Question

A rectangle loop $ABCD$ is placed near on infinite length current carrying wire. Magnetic force on loop is

• A. $1.25\times {10}^{-4}N,Attraction$
• B. $1.25\times {10}^{-4}N,Repulsion$
• C. $1.25\times {10}^{-5}N,Repulsion$
• D. $1.25\times {10}^{-5}N,Attraction$

Answer 1

Answer: (A)

$1.25\times {10}^{-4}N,Attraction$

Given: Current in infinite wire:25A, side of rectangular loop=25 cm and 10 cm , current in circular loop =15A

Solution: From the figure we come to know that the sides of AB and CD are symmetrical and having opposite direction of current .So, net force on these wires will cancel out .

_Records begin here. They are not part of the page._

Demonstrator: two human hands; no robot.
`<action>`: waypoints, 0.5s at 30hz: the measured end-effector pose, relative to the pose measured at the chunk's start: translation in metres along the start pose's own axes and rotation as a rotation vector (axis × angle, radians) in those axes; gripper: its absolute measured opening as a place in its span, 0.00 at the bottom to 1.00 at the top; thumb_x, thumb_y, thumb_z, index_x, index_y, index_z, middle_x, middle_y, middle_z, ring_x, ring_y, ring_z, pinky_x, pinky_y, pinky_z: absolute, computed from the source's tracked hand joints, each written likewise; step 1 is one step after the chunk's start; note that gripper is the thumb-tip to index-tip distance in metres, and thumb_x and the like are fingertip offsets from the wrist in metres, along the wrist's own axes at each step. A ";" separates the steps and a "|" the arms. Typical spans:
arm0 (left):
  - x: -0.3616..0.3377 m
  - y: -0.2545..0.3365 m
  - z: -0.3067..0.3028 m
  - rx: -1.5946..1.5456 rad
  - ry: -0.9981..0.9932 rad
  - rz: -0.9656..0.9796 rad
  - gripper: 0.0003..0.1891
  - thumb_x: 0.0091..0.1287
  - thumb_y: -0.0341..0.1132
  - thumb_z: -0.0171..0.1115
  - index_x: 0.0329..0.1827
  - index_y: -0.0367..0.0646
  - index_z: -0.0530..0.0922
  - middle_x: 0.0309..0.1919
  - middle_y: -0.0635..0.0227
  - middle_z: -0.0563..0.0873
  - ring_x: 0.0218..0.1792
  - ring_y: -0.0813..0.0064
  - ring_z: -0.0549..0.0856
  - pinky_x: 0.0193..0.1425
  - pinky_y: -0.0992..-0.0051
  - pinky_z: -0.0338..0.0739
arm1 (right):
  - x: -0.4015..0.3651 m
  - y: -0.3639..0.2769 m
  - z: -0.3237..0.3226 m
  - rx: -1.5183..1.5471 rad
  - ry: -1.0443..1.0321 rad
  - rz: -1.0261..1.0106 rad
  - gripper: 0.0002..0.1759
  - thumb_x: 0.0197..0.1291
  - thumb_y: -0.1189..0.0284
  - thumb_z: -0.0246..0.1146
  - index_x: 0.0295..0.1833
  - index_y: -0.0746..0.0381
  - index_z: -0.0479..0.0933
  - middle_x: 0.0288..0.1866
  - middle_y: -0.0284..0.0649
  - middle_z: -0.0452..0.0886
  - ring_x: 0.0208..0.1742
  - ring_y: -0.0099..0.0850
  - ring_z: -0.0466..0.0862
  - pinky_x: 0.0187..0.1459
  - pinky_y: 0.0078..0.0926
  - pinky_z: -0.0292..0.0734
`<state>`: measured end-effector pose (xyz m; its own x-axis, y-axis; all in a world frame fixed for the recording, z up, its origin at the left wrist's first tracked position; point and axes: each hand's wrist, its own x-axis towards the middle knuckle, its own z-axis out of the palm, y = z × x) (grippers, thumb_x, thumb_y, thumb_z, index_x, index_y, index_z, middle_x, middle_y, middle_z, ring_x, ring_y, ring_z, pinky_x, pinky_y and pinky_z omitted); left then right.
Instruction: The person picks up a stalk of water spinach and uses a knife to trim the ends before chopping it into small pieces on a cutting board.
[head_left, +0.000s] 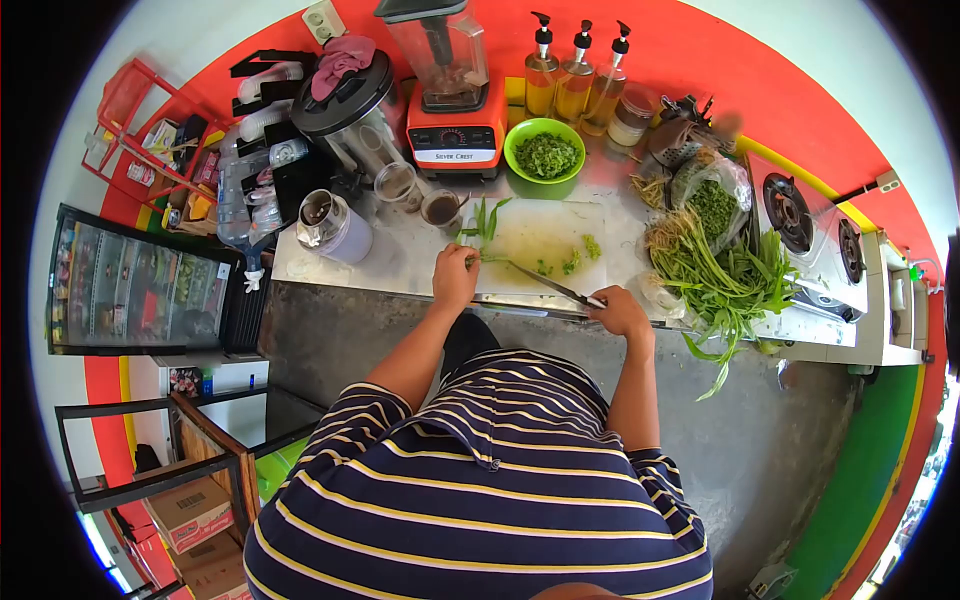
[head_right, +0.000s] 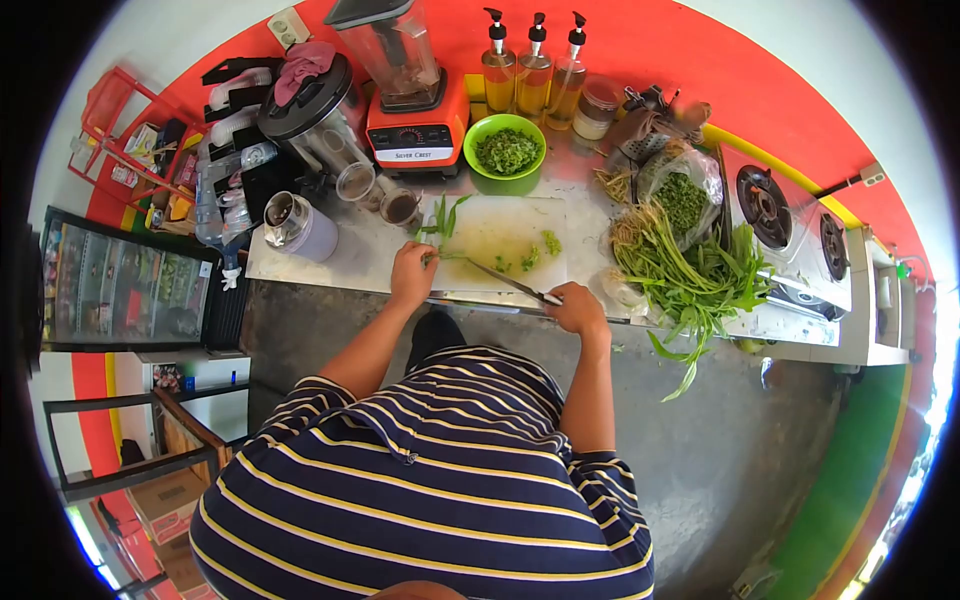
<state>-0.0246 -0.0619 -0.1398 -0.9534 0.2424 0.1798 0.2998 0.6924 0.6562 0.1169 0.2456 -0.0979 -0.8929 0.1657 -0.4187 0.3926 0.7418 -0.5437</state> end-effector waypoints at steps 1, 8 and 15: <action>0.002 -0.001 0.000 0.000 -0.002 0.000 0.08 0.60 0.28 0.70 0.42 0.40 0.86 0.40 0.58 0.84 0.46 0.56 0.82 0.55 0.61 0.77 | 0.000 0.003 0.000 0.024 0.031 0.044 0.23 0.51 0.63 0.77 0.54 0.60 0.87 0.54 0.52 0.86 0.55 0.49 0.86 0.58 0.40 0.79; 0.016 0.000 -0.004 -0.177 -0.078 0.009 0.06 0.64 0.27 0.68 0.41 0.36 0.84 0.36 0.56 0.88 0.38 0.62 0.87 0.47 0.65 0.81 | 0.009 0.012 -0.006 0.136 0.065 0.119 0.20 0.52 0.66 0.74 0.51 0.62 0.88 0.45 0.53 0.89 0.48 0.49 0.88 0.53 0.41 0.81; 0.029 0.019 -0.007 -0.201 -0.064 0.135 0.04 0.65 0.28 0.67 0.40 0.38 0.83 0.39 0.57 0.88 0.44 0.58 0.85 0.50 0.64 0.80 | 0.017 0.018 -0.014 0.091 0.236 0.109 0.17 0.55 0.65 0.71 0.48 0.63 0.87 0.42 0.54 0.88 0.47 0.50 0.88 0.52 0.42 0.81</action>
<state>-0.0465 -0.0465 -0.1171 -0.8990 0.3706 0.2333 0.4055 0.5033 0.7630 0.1059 0.2706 -0.1042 -0.8667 0.3965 -0.3026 0.4979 0.6518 -0.5721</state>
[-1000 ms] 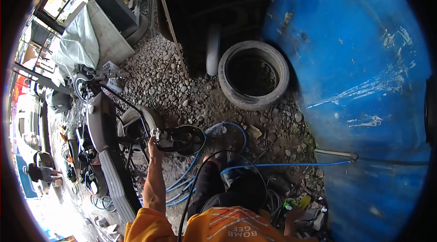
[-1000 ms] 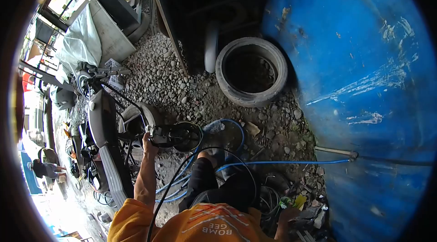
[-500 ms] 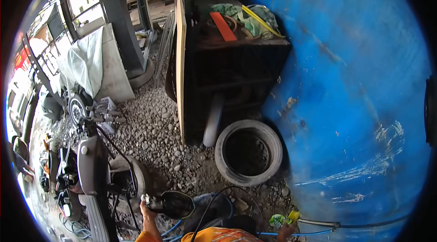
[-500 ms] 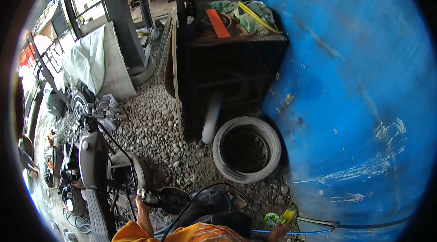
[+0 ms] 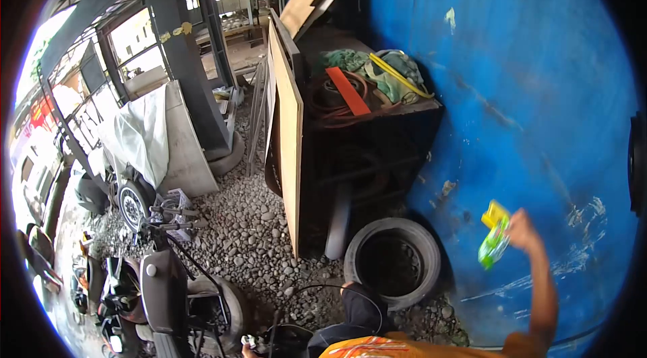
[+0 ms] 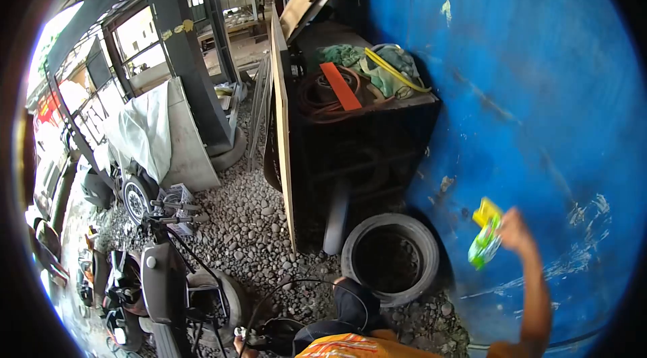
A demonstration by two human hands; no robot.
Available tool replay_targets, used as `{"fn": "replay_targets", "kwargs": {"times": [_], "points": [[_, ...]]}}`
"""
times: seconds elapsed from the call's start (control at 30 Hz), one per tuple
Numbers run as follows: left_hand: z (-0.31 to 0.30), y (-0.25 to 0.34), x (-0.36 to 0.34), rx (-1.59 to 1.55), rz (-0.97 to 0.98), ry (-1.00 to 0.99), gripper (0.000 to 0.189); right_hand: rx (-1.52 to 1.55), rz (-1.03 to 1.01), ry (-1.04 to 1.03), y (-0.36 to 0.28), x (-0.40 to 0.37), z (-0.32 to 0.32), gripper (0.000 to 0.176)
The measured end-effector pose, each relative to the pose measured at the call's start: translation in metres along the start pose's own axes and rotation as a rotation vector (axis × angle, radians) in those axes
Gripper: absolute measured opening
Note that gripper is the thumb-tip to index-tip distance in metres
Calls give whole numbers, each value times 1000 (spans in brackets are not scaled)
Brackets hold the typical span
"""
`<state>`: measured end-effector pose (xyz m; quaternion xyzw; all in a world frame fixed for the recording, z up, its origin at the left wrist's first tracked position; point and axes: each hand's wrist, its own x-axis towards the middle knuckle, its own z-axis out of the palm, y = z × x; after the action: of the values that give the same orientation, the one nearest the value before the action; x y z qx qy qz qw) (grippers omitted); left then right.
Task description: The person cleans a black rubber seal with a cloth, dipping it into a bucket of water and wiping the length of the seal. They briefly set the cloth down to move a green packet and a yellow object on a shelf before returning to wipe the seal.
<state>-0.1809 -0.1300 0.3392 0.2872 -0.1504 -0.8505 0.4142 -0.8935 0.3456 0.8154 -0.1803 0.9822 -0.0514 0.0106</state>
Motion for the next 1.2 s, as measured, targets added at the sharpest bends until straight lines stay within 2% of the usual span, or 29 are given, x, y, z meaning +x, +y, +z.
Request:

Now net force acting on the rectangular loop will be the same as that of in side AD and BC.

As we know that the formula of magnetic force of infinite wire is given by:

$B=\frac{{\mu }_{0}i}{2\pi r}$

So ,magnetic force of infinite wire at AD ,$B=\frac{{\mu }_0\times 25}{2\pi \times 0.05}\otimes$

Remember here that r=0.05

magnetic force of infinite wire at BC ,$B=\frac{{\mu }_0\times 25}{2\pi \times 0.30}\otimes$

Remember here that r=0.05+0.25 =0.30

As we know that the formula of force of current carrying wire:

$F=i(\overrightarrow{l}\times \overrightarrow{B})$

Force on AD$=15\times 0.1\times B_{AD}\left(left\right)$

Force on BC= $15\times 0.1\times B_{BC}\left(right\right)$

Net force=Force on AD-Force on BC

$F=15\times 0.1[B_{AD}-B_{BC}]$

$F=15\times 0.1\times \frac{{\mu }_0\times 25}{2\pi }\times (\frac{1}{0.05}-\frac{1}{0.3})$

$F=1.25\times {10}^{-4}N$ [towards left i.e. attraction]

Hence the correct answer is A